Jika memang Pak Prabowo kalah pada Pilpres 2019, usai KPU memaparkan data real count resminya, maka sebaiknya Pak Prabowo membaca buku ini. Barangkali Bapak sudah membaca bukunya, sebab ini adalah karangan yang sudah cukup lama diterbitkan.
Saya membayangkan, di sebuah bukit, Pak, jika Bapak sudah benar-benar kalah, maka Bapak tinggal melihat sinar matahari dan danau yang berada tak jauh dari rumah Bapak.
Danau yang dalam dan berwarna hijau karena ganggang dan angker karena banyak mitos-mitos tentang seorang anak yang tewas tenggelam akibat mengabaikan pesan orangtuanya untuk tidak berenang menjelang Magrib.
Dalam buku karangan itu, Pak, Barman tua tinggal di sebuah villa yang ada kuda. Villa yang hijau dan lestari. Persis seperti Bapak, yang punya banyak hewan peliharaan dan peternakan besar.
Tenteram sekali hidup Bapak. Barman tua punya Popi. Bapak tidak. Takdir membuat hidup Bapak tanpa pasangan. Dan itu bukan sebuah olok-olok yang mesti didendangkan setiap lima tahun sekali. Itu mengerikan, dan terkesan menyerang pribadi.
Saya membayangkan, ada juga kolam renang di kediaman Bapak di atas sebuah bukit. Beda jauh seperti vila milik Barman tua. Bapak sudah kian tua, dan sebaiknya melihat begitu banyak mahakarya tanah Indonesia.

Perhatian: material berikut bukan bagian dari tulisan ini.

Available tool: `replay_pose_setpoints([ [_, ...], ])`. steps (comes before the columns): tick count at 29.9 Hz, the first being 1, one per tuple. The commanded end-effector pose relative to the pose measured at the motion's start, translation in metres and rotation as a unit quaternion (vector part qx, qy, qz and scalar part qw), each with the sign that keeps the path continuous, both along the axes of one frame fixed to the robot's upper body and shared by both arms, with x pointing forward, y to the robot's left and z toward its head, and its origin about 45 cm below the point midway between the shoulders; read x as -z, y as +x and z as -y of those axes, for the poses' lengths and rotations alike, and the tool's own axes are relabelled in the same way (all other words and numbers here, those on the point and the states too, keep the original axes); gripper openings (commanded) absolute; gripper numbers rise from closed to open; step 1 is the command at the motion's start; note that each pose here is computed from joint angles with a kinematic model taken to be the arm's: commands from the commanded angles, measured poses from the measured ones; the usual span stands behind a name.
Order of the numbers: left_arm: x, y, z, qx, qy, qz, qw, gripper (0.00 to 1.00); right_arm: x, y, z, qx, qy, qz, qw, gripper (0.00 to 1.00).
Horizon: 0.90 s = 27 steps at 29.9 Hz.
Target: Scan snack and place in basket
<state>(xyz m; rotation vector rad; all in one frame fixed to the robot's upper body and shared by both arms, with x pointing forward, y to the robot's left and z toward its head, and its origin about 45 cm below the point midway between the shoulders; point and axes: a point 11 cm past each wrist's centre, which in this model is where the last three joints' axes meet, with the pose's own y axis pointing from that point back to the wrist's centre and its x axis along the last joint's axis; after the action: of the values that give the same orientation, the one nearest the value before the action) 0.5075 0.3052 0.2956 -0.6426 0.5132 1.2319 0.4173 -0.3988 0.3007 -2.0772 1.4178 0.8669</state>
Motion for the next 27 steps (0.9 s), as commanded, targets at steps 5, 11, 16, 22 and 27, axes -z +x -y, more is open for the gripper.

Di sebelah kolam renang itu, Bapak duduk sendiri memakai singlet kendor, kacamata hitam, dan celana pendek cokelat. Melihat matahari tenggelam ditelan danau tua yang hijau karena ganggang yang perlahan-perlahan berhenti menyinari rumput bukit yang menguning.
Teh hangat Bapak belum habis, sementara Bapak dengan bijak berpikir tentang bagaimana membangun Indonesia lebih baik dengan menjadi oposan. Membuat kebijakan dari Senayan, mengawal kebijakan pemerintah, dan menegur pemerintah kalau berbuat salah dalam memakai anggaran yang sangat banyak.
Daya pikir dan menyerang Bapak belum berubah dimakan waktu. Semakin tua, Bapak semakin rakus untuk membaca dan berpikir bagaimana membalas Indonesia yang sudah begitu banyak memberi Bapak kenikmatan dan rezeki.
Dari dalam, terdengar suara dari radio tua yang menyebarkan pesan-pesan moral dan khotbah pendek agar Bapak sendiri tabah dan ikhlas menerima semua keputusan yang diamanahkan kepada Bapak. Saya tahu Bapak orang yang baik. Bapak, saya percaya sama baiknya jika memimpin juga menjadi oposisi. Sebab kualitas Bapak yang berbicara.
Sekali lagi, selamat Hari Buku Sedunia, Pak. Bapak baca buku apa, hari ini?